▶ _WORK TO COMPLETE_:
An identical copy of the data below is needed.
━━━━━ DATA SECTION ━━━━━
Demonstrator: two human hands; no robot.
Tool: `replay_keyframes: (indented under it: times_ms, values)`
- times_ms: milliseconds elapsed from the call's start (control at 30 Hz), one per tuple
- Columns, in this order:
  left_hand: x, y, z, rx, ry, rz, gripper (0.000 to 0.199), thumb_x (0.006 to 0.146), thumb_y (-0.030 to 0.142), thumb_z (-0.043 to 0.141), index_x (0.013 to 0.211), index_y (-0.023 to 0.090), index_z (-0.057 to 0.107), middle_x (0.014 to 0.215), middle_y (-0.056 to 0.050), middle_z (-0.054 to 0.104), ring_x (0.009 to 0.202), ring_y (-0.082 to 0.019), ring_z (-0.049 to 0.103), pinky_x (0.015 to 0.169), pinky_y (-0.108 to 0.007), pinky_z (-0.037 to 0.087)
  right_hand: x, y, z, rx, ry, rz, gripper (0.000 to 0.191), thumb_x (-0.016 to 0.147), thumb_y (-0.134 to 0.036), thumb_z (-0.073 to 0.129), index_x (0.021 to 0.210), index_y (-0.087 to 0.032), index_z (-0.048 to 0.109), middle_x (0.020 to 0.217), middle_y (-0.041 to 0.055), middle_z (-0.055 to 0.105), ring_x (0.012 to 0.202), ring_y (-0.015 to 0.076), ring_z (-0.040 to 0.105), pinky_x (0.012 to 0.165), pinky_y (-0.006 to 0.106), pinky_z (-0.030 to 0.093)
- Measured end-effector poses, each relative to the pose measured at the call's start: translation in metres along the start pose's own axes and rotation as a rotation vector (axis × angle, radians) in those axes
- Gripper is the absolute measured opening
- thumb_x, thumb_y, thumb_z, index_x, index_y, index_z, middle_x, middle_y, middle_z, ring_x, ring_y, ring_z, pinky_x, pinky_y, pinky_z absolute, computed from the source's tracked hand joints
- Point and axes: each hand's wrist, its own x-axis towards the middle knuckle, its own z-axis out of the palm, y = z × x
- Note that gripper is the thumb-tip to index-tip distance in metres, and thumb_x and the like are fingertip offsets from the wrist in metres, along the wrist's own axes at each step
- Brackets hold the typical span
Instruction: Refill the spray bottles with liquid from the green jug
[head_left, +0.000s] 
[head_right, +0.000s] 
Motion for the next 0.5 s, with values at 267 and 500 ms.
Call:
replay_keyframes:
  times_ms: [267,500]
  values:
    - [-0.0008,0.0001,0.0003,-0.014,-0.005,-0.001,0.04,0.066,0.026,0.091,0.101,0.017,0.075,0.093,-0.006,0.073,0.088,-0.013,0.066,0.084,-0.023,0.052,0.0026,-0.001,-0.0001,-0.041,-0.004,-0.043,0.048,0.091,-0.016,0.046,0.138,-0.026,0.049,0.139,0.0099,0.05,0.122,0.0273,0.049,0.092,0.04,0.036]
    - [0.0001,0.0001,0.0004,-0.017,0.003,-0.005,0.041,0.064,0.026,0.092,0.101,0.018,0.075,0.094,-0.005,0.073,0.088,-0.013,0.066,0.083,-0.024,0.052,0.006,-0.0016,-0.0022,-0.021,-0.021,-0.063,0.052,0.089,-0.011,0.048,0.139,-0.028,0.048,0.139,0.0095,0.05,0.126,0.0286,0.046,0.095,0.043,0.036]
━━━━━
▶ _SOLUTION TO THIS EXERCISE_:
Demonstrator: two human hands; no robot.
Tool: `replay_keyframes: (indented under it: times_ms, values)`
- times_ms: milliseconds elapsed from the call's start (control at 30 Hz), one per tuple
- Columns, in this order:
  left_hand: x, y, z, rx, ry, rz, gripper (0.000 to 0.199), thumb_x (0.006 to 0.146), thumb_y (-0.030 to 0.142), thumb_z (-0.043 to 0.141), index_x (0.013 to 0.211), index_y (-0.023 to 0.090), index_z (-0.057 to 0.107), middle_x (0.014 to 0.215), middle_y (-0.056 to 0.050), middle_z (-0.054 to 0.104), ring_x (0.009 to 0.202), ring_y (-0.082 to 0.019), ring_z (-0.049 to 0.103), pinky_x (0.015 to 0.169), pinky_y (-0.108 to 0.007), pinky_z (-0.037 to 0.087)
  right_hand: x, y, z, rx, ry, rz, gripper (0.000 to 0.191), thumb_x (-0.016 to 0.147), thumb_y (-0.134 to 0.036), thumb_z (-0.073 to 0.129), index_x (0.021 to 0.210), index_y (-0.087 to 0.032), index_z (-0.048 to 0.109), middle_x (0.020 to 0.217), middle_y (-0.041 to 0.055), middle_z (-0.055 to 0.105), ring_x (0.012 to 0.202), ring_y (-0.015 to 0.076), ring_z (-0.040 to 0.105), pinky_x (0.012 to 0.165), pinky_y (-0.006 to 0.106), pinky_z (-0.030 to 0.093)
- Measured end-effector poses, each relative to the pose measured at the call's start: translation in metres along the start pose's own axes and rotation as a rotation vector (axis × angle, radians) in those axes
- Gripper is the absolute measured opening
- thumb_x, thumb_y, thumb_z, index_x, index_y, index_z, middle_x, middle_y, middle_z, ring_x, ring_y, ring_z, pinky_x, pinky_y, pinky_z absolute, computed from the source's tracked hand joints
- Point and axes: each hand's wrist, its own x-axis towards the middle knuckle, its own z-axis out of the palm, y = z × x
- Note that gripper is the thumb-tip to index-tip distance in metres, and thumb_x and the like are fingertip offsets from the wrist in metres, along the wrist's own axes at each step
- Brackets hold the typical span
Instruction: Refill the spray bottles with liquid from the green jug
[head_left, +0.000s] 
[head_right, +0.000s] 
Motion for the next 0.5 s, with values at 267 and 500 ms.
Call:
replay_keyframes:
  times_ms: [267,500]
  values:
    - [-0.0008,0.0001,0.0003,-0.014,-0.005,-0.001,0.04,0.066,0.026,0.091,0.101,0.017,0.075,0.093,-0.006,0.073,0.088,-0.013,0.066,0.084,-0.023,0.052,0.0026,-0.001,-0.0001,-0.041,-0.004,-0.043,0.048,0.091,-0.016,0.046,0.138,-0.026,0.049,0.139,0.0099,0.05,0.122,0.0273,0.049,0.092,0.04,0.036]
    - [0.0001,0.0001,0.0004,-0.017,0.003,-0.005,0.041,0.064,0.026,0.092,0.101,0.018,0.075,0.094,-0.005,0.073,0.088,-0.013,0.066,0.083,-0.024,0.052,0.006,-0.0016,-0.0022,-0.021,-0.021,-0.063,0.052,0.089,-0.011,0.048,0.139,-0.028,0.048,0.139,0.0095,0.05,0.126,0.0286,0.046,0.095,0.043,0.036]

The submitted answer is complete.